Export to Parquet

Task: Write query results to a Parquet file for downstream analytics.

cqlite \
  --schema test-data/schemas/basic-types.cql \
  --data-dir test-data/datasets/sstables \
  --query "SELECT id, name, age FROM test_basic.simple_table LIMIT 3" \
  --out parquet \
  --output /tmp/simple_table.parquet \
  --overwrite

Exit code: 0 on success. File is created at the path given by --output.
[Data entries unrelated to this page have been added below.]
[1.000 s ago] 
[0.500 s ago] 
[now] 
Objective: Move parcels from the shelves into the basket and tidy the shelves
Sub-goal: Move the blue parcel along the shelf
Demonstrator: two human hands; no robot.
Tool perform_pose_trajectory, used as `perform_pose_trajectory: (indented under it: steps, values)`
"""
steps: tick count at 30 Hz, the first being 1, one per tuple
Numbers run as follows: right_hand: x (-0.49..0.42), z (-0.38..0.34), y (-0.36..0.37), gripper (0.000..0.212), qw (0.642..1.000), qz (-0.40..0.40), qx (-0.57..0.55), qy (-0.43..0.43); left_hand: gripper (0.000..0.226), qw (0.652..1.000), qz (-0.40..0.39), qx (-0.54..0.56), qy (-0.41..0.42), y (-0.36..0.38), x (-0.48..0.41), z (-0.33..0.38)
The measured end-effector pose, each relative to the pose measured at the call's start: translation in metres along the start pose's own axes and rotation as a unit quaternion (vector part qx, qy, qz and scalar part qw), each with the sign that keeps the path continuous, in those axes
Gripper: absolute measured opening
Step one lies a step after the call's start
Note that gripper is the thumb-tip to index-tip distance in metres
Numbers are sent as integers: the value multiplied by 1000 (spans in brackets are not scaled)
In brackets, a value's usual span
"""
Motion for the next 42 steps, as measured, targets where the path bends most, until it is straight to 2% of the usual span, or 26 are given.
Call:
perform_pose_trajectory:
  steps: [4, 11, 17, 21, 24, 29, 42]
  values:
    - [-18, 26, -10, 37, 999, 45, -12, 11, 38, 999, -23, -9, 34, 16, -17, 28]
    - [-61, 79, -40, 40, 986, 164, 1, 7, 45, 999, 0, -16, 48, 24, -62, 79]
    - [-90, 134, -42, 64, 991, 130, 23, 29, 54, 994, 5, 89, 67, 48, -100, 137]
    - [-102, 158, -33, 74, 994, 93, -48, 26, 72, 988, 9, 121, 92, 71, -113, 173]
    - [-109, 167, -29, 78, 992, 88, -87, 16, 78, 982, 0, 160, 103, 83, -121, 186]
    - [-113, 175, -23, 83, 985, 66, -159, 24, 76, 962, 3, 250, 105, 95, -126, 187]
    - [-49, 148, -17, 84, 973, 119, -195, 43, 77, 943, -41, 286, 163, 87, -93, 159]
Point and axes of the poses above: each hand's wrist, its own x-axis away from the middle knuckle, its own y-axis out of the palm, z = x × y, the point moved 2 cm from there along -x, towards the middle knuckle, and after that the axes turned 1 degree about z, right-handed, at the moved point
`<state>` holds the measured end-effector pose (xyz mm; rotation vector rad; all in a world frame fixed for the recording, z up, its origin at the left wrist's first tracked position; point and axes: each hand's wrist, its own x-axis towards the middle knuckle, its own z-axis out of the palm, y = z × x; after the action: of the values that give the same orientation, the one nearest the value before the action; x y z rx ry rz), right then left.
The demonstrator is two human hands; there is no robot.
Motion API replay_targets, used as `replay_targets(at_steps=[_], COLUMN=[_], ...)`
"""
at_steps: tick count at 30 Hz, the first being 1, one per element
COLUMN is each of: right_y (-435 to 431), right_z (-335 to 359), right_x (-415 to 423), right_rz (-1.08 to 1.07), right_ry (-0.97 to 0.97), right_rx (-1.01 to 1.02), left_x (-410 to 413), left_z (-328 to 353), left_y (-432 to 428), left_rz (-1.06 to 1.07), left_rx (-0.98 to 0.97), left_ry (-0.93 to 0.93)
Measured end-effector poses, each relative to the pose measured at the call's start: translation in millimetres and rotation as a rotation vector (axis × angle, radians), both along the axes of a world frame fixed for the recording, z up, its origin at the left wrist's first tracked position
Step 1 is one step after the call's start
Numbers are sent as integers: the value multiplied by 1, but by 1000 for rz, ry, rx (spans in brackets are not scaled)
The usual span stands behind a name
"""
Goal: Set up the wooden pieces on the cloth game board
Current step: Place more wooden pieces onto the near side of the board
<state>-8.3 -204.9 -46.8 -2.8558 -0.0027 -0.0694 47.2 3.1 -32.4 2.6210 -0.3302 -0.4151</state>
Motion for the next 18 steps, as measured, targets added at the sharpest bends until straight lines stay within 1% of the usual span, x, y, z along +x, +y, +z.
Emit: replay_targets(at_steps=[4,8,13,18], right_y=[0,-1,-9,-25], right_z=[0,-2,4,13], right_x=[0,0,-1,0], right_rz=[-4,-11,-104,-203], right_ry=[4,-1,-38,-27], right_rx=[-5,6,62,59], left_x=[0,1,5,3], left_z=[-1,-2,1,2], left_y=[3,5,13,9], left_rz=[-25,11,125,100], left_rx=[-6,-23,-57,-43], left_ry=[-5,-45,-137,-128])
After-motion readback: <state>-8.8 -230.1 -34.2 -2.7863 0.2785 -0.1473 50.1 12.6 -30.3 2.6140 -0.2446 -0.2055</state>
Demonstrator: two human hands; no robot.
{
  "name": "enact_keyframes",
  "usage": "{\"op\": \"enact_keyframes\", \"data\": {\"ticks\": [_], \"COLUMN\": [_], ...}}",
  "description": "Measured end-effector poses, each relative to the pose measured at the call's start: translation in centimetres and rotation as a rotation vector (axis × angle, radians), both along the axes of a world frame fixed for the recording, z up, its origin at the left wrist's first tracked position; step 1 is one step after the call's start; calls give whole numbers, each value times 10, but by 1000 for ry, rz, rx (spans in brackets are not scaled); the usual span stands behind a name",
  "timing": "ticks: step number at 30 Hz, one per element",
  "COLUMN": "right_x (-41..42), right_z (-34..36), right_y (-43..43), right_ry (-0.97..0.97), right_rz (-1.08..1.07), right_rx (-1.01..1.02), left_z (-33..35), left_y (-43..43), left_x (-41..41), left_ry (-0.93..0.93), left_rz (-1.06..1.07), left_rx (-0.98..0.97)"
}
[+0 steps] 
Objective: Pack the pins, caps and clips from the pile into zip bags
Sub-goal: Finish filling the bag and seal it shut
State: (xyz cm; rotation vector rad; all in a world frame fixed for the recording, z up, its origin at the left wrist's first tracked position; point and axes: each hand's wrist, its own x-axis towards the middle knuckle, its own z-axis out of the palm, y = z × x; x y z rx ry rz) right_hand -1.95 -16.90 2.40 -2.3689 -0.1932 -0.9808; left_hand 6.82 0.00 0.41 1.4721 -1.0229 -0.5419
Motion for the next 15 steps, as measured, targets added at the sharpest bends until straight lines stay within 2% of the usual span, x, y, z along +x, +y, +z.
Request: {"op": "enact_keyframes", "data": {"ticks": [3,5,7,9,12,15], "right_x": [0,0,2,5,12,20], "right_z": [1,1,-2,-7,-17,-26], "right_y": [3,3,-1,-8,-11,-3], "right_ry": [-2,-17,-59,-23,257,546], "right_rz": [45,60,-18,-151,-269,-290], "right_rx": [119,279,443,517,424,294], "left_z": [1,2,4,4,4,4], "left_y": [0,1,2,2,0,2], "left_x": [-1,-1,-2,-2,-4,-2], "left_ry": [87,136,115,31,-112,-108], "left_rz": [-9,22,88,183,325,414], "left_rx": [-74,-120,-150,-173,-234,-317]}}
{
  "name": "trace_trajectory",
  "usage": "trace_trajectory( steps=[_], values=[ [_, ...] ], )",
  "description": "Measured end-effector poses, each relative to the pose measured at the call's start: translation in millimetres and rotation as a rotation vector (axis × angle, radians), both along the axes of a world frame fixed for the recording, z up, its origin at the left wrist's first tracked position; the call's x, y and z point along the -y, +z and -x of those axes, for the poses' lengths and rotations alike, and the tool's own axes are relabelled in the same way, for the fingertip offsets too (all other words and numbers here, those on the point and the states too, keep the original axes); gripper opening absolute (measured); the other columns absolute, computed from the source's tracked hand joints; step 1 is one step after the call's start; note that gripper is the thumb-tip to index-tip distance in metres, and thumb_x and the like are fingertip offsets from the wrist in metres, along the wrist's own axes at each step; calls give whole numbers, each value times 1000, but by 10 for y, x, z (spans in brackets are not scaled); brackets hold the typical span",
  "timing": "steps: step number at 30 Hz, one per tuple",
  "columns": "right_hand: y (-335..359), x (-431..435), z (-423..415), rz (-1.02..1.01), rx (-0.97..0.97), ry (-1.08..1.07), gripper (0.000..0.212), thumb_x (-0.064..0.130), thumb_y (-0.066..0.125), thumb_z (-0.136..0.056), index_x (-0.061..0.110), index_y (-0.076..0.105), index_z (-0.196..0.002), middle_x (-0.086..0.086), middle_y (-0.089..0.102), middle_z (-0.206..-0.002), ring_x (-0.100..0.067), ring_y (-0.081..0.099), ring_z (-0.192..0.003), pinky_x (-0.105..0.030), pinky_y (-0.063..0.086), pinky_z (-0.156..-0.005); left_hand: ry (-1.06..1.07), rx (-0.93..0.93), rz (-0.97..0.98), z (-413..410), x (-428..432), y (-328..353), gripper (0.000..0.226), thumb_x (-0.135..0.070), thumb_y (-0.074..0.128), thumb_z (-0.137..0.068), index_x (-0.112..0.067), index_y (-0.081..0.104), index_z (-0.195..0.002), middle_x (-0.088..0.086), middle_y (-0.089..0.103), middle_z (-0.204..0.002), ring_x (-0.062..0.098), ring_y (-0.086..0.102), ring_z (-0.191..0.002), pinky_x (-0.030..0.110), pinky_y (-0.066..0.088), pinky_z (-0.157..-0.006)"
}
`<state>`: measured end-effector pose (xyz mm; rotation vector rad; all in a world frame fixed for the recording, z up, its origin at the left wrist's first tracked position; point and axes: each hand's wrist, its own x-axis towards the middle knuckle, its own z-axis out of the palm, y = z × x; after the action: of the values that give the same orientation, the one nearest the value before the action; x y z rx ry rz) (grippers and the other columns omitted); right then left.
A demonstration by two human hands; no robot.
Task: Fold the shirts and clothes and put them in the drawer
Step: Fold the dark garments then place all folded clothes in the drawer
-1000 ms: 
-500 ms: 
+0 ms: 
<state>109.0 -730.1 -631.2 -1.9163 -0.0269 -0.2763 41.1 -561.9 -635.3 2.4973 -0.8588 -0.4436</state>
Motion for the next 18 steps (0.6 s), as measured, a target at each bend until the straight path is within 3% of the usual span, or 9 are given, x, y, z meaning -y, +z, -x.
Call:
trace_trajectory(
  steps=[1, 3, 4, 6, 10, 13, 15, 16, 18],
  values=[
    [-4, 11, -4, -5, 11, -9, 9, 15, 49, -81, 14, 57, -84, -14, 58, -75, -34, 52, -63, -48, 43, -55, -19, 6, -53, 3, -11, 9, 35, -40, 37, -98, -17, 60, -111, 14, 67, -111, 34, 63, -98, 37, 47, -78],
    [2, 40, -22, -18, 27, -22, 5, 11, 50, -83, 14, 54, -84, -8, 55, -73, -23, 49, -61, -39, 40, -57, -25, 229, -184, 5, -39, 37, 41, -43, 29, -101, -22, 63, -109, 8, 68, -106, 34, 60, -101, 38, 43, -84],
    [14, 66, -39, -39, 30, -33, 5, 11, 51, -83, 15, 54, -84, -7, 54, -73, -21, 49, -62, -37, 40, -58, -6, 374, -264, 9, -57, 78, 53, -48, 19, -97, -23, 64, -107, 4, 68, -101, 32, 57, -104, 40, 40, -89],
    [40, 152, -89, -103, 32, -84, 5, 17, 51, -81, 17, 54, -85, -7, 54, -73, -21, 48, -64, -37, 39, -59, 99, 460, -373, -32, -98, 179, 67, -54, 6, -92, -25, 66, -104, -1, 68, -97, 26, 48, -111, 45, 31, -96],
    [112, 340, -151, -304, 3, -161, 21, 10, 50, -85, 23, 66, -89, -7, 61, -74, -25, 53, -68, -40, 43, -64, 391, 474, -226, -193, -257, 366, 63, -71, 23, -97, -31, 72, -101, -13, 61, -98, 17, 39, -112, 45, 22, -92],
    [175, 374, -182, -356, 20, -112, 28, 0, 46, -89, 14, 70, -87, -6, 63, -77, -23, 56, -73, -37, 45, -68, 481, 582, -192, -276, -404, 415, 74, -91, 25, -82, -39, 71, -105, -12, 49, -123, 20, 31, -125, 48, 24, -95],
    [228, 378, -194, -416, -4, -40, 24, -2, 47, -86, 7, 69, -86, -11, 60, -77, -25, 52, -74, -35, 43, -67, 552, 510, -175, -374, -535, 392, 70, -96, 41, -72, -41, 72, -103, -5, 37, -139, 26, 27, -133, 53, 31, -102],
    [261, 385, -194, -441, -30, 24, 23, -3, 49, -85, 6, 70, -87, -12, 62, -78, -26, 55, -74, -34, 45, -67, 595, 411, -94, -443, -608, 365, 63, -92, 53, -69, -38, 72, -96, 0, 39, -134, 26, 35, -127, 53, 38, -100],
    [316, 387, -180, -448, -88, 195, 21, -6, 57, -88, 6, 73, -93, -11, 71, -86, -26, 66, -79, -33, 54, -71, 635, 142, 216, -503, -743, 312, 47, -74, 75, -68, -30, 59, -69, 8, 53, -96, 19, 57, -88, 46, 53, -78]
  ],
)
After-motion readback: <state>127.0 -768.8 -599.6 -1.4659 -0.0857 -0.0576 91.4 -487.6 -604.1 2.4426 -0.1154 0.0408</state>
Expected: simple_table.parquet created; file size varies by row count (around 1.3 KB for 3 rows).

Required flags

Flag	Purpose
`--out parquet`	Select Parquet output format
`--output <path>`	Destination file path (required for Parquet)
`--overwrite`	Replace existing file; omit to get exit code `6` on collision

Export all rows

cqlite \
  --schema test-data/schemas/basic-types.cql \
  --data-dir test-data/datasets/sstables \
  --query "SELECT * FROM test_basic.simple_table" \
  --out parquet \
  --output /tmp/all_rows.parquet \
  --overwrite

Export time-series data

cqlite \
  --schema test-data/schemas/time-series.cql \
  --data-dir test-data/datasets/sstables \
  --query "SELECT sensor_id, timestamp, temperature, humidity FROM test_timeseries.sensor_data LIMIT 1000" \
  --out parquet \
  --output /tmp/sensor_data.parquet \
  --overwrite

Type fidelity

When the query runs against a schema (the normal case), columns export with high-fidelity Arrow/Parquet types, recursively for nested types (epic #673):

CQL type	Arrow/Parquet type
`text`, `varchar`, `ascii`	`Utf8` (`STRING`)
`int`, `smallint`, `tinyint`	`Int32` / `Int16` / `Int8`
`bigint`, `counter`	`Int64`
`float` / `double`	`Float32` / `Float64`
`boolean`	`Boolean`
`uuid`, `timeuuid`	`FixedSizeBinary(16)` with the `arrow.uuid` extension annotation
`timestamp`	`Timestamp(Millisecond, UTC)`
`date`	`Date32`
`time`	`Time64(Nanosecond)`
`decimal`	`Decimal128(38, 9)` (checked rescale; overflow is an error)
`varint`	`Decimal128(38, 0)`
`duration`	`Utf8` (CQL text form; Parquet cannot encode `Interval(MonthDayNano)`)
`inet`	`Utf8` (canonical text)
`blob`	`Binary` (`BYTE_ARRAY`)
`list<T>`, `set<T>`	`List<T>` with typed elements
`map<K,V>`	`Map<K, V>` with typed keys and values
`tuple<...>`	`Struct` with positional `field_N` children
UDT	`Struct` with the UDT’s field names
`frozen<T>`	Same as `T` (transparent)

See Output Formats for the full type map and precision notes.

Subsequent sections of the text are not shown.